→ Exercise prompt: Working from the start of the listing, please write out exactly the lines through the one that holds "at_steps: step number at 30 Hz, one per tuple", both included, and omit all pictures.

→ Provided data:

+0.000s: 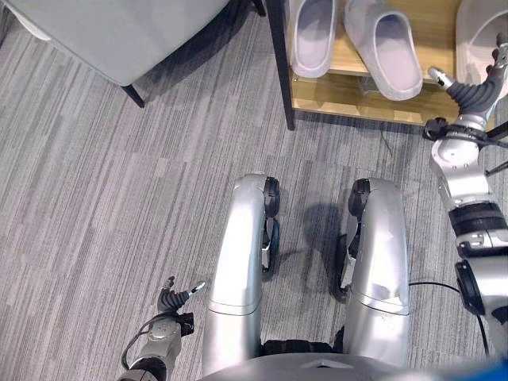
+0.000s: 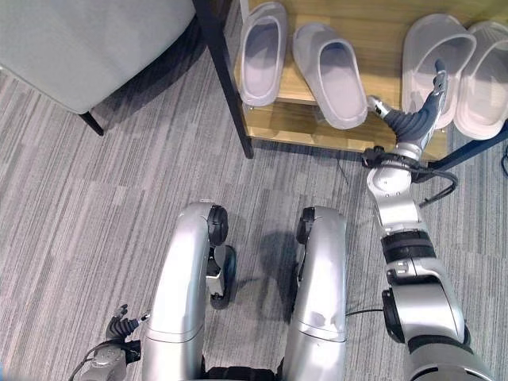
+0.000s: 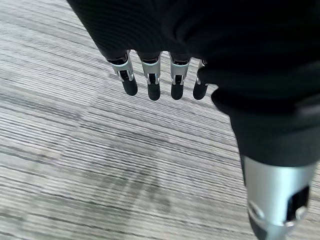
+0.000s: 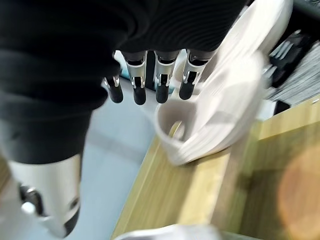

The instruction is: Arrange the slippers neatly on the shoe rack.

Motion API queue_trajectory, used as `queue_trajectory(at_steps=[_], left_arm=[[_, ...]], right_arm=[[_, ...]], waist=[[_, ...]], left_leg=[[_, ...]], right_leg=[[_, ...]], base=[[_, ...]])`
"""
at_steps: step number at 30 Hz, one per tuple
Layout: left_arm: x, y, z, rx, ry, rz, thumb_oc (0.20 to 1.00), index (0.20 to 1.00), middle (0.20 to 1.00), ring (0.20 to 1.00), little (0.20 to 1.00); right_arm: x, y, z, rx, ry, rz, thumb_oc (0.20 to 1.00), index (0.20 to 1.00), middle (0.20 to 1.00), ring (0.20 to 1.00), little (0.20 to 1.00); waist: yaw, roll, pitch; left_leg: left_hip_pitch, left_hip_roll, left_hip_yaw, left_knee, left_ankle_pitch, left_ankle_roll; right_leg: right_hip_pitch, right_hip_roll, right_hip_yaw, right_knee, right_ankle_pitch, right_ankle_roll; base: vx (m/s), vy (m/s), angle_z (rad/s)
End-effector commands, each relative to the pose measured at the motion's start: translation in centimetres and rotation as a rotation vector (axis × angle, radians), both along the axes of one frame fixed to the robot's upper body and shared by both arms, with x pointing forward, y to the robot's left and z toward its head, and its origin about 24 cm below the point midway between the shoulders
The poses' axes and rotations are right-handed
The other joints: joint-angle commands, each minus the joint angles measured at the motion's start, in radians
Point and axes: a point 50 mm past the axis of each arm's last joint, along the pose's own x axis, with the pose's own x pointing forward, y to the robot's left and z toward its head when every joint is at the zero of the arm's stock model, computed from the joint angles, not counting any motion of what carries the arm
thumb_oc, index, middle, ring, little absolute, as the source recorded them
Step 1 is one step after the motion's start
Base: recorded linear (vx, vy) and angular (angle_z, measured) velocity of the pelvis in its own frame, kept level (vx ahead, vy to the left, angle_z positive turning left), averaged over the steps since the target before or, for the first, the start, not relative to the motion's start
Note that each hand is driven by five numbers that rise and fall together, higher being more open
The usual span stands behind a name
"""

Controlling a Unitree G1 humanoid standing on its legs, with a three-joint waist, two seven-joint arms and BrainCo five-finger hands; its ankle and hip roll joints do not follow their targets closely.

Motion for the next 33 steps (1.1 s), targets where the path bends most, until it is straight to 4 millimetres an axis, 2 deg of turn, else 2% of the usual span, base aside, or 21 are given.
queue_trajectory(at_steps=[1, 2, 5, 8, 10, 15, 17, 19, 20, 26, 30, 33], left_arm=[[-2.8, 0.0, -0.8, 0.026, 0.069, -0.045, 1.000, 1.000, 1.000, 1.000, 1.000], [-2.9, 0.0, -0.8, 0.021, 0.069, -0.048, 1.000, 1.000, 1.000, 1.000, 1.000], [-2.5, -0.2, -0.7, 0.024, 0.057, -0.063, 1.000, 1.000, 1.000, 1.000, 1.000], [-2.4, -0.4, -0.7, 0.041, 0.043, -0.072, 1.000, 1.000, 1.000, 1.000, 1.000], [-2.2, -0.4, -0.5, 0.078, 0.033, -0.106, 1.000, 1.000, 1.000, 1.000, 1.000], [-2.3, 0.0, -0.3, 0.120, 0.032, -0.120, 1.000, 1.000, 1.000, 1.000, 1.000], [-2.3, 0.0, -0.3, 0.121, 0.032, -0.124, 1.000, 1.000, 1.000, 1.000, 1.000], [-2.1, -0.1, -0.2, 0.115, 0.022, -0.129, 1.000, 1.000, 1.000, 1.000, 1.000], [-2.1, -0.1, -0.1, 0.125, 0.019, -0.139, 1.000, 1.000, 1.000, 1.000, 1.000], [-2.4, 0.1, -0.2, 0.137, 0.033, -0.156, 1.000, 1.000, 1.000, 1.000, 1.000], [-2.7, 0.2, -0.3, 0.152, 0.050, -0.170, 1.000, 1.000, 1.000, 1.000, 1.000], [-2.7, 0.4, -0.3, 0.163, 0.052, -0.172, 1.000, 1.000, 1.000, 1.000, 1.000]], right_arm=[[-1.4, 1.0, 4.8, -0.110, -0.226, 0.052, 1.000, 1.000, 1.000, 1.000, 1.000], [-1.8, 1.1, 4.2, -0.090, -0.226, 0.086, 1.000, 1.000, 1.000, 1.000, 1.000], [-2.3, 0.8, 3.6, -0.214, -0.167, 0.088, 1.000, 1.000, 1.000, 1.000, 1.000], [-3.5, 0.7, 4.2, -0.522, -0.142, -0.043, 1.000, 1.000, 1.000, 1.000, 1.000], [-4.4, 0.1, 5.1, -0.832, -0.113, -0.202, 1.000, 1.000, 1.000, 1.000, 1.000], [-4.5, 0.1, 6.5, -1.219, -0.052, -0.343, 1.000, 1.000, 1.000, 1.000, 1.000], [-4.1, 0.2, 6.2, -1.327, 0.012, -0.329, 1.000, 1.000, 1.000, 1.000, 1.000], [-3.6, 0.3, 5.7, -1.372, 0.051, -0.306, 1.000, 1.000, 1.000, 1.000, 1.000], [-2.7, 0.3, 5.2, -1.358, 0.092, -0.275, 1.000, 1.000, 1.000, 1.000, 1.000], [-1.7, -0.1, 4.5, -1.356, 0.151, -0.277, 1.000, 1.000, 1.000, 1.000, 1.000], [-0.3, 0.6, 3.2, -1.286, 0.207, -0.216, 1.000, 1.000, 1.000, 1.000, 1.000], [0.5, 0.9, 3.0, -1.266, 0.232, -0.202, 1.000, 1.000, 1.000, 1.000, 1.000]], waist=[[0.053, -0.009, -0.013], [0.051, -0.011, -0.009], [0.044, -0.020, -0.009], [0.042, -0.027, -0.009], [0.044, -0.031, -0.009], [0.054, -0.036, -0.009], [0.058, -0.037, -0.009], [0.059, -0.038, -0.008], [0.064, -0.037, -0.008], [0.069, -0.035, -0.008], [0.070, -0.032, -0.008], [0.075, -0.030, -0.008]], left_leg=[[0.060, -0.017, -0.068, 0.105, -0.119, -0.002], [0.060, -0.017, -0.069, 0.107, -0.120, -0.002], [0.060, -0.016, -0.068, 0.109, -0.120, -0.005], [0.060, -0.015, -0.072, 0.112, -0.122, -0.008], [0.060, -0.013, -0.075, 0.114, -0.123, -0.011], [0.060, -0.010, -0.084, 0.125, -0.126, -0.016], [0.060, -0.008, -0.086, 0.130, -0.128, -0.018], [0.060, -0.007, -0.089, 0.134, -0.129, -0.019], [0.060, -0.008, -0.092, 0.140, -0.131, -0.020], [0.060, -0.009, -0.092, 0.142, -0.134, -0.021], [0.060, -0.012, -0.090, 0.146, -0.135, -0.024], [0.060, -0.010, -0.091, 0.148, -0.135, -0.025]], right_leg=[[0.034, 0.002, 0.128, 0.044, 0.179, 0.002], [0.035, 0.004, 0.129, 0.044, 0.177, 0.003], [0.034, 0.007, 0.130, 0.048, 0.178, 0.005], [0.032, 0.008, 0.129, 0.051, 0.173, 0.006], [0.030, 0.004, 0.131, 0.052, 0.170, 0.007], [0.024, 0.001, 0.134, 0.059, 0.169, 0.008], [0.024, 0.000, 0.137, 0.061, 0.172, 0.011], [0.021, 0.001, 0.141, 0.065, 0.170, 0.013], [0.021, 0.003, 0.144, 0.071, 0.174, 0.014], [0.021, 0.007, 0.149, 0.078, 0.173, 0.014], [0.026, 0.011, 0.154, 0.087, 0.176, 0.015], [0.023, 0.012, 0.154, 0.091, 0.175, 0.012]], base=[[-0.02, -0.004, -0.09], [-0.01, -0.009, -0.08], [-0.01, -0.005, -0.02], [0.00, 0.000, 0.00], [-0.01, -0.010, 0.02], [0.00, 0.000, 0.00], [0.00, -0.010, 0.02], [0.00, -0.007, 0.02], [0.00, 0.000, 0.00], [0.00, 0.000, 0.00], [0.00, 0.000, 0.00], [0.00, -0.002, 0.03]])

→ Exercise response:
+0.000s: 
+0.000s: 
+0.000s: 
+0.000s: 

The instruction is: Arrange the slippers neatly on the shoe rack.

Motion API queue_trajectory, used as `queue_trajectory(at_steps=[_], left_arm=[[_, ...]], right_arm=[[_, ...]], waist=[[_, ...]], left_leg=[[_, ...]], right_leg=[[_, ...]], base=[[_, ...]])`
"""
at_steps: step number at 30 Hz, one per tuple

This response contains the complete answer.